Problem: Only lines that contain the string "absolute" should be returned from the material below.

____ Supplied records

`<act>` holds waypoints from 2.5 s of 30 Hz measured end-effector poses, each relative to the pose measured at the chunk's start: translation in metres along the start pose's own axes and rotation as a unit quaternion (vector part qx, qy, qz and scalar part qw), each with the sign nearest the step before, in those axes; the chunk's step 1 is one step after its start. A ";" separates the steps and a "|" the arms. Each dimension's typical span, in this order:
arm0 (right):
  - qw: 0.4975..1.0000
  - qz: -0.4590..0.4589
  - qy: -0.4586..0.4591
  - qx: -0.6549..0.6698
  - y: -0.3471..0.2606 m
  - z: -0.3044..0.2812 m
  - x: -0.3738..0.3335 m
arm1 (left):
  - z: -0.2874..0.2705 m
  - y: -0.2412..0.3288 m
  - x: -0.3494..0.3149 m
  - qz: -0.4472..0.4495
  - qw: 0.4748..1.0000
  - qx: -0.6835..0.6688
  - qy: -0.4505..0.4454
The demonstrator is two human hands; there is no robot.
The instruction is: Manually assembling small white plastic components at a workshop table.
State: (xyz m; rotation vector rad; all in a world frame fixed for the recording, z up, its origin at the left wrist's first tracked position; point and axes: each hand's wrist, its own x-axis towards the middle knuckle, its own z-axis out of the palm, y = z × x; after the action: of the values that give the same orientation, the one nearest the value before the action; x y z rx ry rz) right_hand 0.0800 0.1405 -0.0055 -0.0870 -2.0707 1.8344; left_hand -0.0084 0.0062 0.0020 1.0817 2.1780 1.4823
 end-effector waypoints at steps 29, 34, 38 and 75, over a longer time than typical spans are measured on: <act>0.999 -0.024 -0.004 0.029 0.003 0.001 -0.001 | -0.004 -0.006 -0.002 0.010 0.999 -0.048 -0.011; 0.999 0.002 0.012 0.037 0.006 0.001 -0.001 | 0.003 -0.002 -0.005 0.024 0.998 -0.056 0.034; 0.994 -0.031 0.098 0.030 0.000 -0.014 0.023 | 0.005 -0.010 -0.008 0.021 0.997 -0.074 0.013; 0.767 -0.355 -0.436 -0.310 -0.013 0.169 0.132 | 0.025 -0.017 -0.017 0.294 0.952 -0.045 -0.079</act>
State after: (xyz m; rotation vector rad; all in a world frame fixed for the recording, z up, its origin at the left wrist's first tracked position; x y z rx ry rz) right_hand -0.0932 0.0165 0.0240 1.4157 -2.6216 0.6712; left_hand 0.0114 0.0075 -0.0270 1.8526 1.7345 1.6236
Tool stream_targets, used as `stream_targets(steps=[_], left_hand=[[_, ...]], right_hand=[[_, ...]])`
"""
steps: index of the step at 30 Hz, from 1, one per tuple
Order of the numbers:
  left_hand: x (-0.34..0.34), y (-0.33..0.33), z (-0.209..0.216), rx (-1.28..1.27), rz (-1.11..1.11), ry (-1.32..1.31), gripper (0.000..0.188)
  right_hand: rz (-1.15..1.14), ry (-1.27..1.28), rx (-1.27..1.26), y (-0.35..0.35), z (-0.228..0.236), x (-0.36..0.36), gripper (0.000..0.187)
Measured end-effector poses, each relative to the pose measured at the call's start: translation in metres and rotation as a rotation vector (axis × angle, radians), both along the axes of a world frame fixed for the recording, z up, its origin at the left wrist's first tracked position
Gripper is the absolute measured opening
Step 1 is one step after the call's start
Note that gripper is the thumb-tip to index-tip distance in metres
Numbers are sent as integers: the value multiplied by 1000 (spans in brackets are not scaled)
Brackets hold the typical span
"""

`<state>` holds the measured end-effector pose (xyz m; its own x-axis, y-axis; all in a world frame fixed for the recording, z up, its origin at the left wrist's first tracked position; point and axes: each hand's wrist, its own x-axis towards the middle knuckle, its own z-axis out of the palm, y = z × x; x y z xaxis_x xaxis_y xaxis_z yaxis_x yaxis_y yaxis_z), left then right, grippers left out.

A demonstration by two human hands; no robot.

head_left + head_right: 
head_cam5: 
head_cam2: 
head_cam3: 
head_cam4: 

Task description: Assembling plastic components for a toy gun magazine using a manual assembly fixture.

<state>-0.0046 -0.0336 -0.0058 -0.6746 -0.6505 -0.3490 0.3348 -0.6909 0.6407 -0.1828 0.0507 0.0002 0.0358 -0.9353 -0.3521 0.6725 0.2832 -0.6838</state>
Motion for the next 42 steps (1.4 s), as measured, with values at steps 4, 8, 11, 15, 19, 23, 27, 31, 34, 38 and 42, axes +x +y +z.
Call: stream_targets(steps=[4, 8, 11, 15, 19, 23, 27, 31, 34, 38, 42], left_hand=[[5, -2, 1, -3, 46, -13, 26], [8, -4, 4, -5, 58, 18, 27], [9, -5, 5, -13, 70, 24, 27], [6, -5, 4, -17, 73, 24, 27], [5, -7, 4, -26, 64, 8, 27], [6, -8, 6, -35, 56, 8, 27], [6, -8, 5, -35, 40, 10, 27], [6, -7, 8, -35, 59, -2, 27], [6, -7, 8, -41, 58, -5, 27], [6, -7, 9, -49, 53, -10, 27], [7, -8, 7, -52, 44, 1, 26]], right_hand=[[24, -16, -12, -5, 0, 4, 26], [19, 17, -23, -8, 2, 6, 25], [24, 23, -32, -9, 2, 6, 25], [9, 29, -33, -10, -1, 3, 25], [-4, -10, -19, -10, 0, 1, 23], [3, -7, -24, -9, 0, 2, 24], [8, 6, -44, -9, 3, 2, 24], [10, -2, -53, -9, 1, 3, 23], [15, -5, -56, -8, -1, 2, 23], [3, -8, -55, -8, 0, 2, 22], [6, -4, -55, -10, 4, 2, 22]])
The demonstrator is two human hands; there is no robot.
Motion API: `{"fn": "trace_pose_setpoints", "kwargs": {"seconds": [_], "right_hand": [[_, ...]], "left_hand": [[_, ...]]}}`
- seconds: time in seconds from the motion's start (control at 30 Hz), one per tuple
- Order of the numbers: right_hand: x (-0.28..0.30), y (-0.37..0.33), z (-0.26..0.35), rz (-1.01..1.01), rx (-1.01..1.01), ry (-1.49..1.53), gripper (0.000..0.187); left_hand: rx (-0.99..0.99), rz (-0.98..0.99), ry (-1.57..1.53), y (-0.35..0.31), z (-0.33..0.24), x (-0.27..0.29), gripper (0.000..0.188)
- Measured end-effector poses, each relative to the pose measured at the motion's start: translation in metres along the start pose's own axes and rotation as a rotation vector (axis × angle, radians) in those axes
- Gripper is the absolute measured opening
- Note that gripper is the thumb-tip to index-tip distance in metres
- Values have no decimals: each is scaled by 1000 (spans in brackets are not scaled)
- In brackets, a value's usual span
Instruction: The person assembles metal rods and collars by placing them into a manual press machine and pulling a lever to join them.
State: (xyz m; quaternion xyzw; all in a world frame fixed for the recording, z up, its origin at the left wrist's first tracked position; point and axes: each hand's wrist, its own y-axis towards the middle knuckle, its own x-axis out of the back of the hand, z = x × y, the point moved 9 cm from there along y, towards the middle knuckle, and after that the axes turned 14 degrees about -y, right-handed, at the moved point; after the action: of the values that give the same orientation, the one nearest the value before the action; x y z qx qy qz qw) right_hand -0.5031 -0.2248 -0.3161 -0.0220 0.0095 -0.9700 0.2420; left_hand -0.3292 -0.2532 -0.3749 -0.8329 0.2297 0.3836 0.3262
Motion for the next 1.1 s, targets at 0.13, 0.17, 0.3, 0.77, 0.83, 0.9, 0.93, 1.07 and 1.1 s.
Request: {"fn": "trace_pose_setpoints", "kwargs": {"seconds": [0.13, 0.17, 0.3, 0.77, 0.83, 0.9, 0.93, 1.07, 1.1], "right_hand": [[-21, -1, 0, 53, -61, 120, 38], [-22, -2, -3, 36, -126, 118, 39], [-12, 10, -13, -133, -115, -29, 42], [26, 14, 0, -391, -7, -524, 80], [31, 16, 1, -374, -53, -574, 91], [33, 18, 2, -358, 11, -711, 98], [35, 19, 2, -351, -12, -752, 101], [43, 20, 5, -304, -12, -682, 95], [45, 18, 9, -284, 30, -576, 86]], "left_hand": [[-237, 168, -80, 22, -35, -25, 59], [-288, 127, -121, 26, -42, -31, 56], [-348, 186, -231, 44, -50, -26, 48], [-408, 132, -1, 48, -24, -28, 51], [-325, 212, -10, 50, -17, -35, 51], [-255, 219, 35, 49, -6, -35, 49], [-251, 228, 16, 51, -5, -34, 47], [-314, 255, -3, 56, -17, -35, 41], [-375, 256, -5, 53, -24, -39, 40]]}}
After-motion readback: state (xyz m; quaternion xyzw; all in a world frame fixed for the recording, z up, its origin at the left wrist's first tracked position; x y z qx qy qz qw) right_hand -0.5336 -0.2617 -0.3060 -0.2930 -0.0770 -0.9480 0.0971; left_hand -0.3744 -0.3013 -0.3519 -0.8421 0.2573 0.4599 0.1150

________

Solved problem:
Gripper is the absolute measured opening
- Gripper is the absolute measured opening

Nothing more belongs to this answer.